To do: Word for word, give the records again, dropping any picture they hold.
─── Listed records
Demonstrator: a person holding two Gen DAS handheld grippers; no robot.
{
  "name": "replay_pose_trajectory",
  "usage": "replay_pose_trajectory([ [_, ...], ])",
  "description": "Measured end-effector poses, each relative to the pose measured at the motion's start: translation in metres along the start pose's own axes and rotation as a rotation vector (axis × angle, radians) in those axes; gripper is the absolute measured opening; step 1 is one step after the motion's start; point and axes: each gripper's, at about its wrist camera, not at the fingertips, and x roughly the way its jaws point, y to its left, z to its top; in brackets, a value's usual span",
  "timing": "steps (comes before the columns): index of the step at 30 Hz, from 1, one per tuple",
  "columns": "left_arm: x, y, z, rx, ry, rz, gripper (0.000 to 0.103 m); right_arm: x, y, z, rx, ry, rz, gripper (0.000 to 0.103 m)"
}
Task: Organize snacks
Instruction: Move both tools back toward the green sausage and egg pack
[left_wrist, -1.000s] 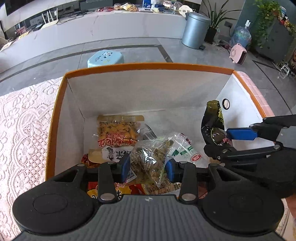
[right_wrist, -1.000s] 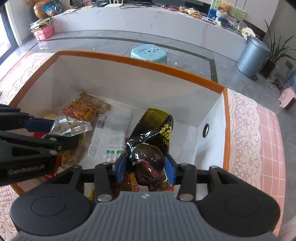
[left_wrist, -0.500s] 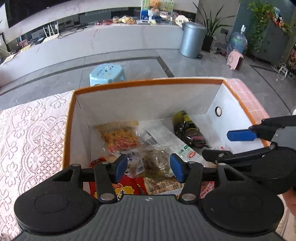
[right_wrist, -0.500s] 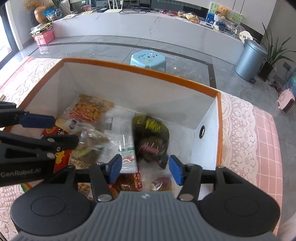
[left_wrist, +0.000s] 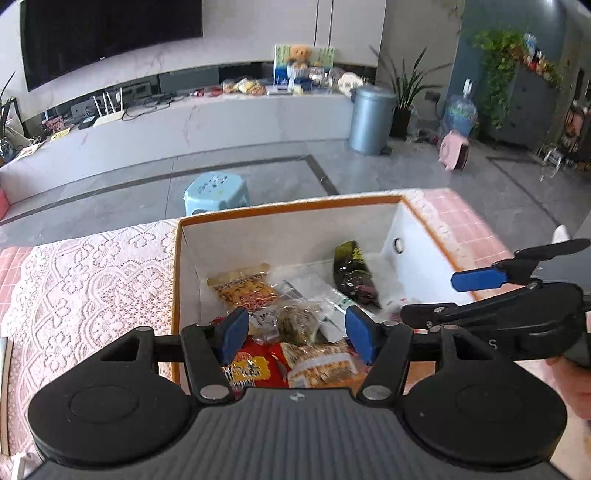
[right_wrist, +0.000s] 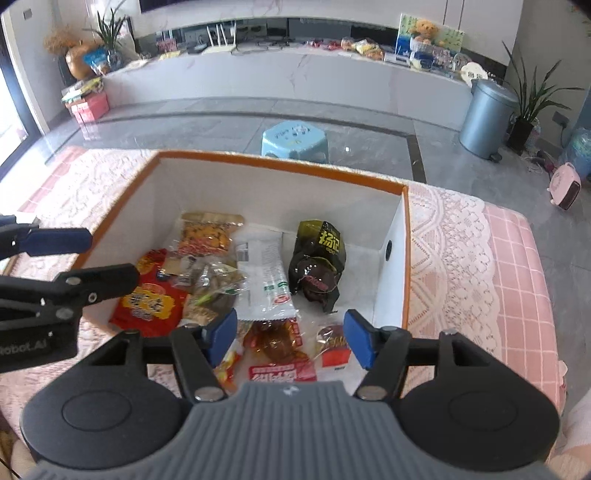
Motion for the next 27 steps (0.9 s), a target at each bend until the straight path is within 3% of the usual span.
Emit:
replay_pose_trajectory([
  [8, -0.054, 0.008, -0.039, -0.104, -0.11, -0.021, 0.075, -0.061, 0.012, -0.04, 0.049, -0.154, 0.016, 0.067],
  [14, -0.062, 0.013, -0.08, -0.159, -0.094, -0.053, 0.075, -0.09, 0.027, -0.091, 0.048, -0.277, 0.009, 0.072],
  [20, -0.048, 0.035, -0.12, -0.318, -0.054, -0.029, 0.075, -0.09, 0.043, -0.141, 0.097, -0.332, -0.012, 0.072],
  [27, -0.027, 0.053, -0.15, -0.469, -0.044, 0.004, 0.075, -0.056, 0.065, -0.182, 0.129, -0.336, -0.082, 0.077],
])
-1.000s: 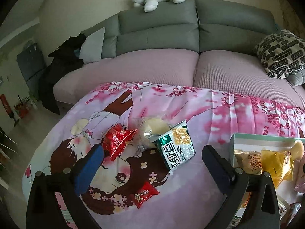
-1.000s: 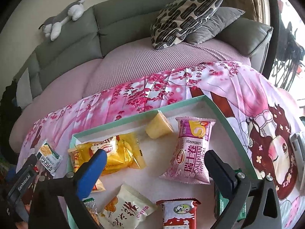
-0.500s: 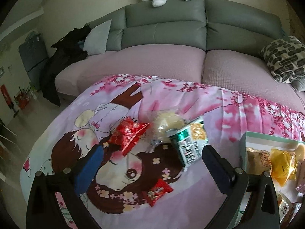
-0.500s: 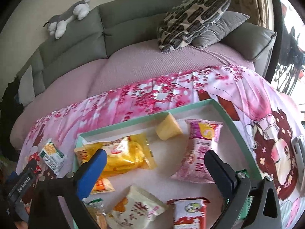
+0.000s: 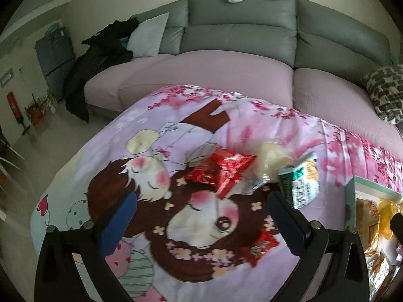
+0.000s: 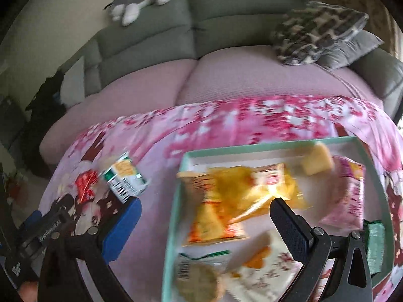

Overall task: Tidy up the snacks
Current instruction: 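Move both tools back toward the snack pile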

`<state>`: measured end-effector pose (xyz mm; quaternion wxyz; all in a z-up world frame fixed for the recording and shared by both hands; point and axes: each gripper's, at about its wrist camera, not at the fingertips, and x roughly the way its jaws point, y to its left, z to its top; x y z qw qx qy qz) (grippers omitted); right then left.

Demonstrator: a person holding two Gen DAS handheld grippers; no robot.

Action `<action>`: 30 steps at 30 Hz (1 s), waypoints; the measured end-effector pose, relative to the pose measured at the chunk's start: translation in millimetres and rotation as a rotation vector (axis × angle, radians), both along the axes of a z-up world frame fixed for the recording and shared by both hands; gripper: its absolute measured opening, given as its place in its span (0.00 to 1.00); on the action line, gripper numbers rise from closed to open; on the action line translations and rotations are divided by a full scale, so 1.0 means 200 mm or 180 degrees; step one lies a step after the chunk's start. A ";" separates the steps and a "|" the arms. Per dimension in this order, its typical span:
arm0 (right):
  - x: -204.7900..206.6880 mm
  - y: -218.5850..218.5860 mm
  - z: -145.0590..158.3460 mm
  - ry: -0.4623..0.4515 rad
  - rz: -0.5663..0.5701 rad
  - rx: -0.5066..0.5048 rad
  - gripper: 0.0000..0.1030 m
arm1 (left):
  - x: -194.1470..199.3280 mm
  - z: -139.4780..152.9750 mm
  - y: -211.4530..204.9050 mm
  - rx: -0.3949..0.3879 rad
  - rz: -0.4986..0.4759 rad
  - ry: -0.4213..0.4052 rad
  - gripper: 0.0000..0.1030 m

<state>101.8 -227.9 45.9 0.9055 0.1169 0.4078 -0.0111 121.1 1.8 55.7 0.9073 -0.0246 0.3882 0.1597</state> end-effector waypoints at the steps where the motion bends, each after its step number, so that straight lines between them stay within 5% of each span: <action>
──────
Exercise result:
Demonstrator: a person holding two Gen DAS handheld grippers; no robot.
{
  "name": "replay_pose_trajectory",
  "usage": "replay_pose_trajectory([ [_, ...], ])",
  "description": "Measured end-effector poses, each relative to the pose measured at the motion's start: translation in metres along the start pose's own axes and rotation as a rotation vector (axis × angle, radians) in those axes; gripper is the absolute measured opening; step 1 is one step after the motion's start; point and axes: each gripper's, at about its wrist camera, not at the fingertips, and x roughly the way its jaws point, y to its left, z to its top; in brackets, a value's usual span",
  "timing": "steps (comes before the columns): index of the step at 30 Hz, from 1, one per tuple",
  "columns": "left_arm: x, y, z, rx, ry, rz, gripper (0.000 to 0.103 m); right_arm: x, y, z, rx, ry, rz, gripper (0.000 to 0.103 m)"
}
Task: Organize snacks
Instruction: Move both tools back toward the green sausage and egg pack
[left_wrist, -1.000s] 
[right_wrist, -1.000s] 
[left_wrist, -0.500s] 
[right_wrist, -0.500s] 
[left_wrist, +0.000s] 
[right_wrist, +0.000s] 
Motion for the next 27 steps (0.9 s), a target at each bend until the straight path is within 3% of the usual span.
Emit:
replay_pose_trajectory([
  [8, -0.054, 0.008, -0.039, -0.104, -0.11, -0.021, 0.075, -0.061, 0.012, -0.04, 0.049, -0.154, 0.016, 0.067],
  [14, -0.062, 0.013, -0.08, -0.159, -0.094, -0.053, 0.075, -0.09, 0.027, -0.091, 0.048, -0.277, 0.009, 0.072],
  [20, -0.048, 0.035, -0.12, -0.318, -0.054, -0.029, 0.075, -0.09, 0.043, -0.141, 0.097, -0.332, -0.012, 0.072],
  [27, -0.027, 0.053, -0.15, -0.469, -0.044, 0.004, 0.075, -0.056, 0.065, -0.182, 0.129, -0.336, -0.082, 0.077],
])
-1.000s: 
-1.000s: 
-0.500s: 
-0.500s: 
+0.000s: 
+0.000s: 

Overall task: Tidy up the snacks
Current instruction: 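Move both tools back toward the snack pile
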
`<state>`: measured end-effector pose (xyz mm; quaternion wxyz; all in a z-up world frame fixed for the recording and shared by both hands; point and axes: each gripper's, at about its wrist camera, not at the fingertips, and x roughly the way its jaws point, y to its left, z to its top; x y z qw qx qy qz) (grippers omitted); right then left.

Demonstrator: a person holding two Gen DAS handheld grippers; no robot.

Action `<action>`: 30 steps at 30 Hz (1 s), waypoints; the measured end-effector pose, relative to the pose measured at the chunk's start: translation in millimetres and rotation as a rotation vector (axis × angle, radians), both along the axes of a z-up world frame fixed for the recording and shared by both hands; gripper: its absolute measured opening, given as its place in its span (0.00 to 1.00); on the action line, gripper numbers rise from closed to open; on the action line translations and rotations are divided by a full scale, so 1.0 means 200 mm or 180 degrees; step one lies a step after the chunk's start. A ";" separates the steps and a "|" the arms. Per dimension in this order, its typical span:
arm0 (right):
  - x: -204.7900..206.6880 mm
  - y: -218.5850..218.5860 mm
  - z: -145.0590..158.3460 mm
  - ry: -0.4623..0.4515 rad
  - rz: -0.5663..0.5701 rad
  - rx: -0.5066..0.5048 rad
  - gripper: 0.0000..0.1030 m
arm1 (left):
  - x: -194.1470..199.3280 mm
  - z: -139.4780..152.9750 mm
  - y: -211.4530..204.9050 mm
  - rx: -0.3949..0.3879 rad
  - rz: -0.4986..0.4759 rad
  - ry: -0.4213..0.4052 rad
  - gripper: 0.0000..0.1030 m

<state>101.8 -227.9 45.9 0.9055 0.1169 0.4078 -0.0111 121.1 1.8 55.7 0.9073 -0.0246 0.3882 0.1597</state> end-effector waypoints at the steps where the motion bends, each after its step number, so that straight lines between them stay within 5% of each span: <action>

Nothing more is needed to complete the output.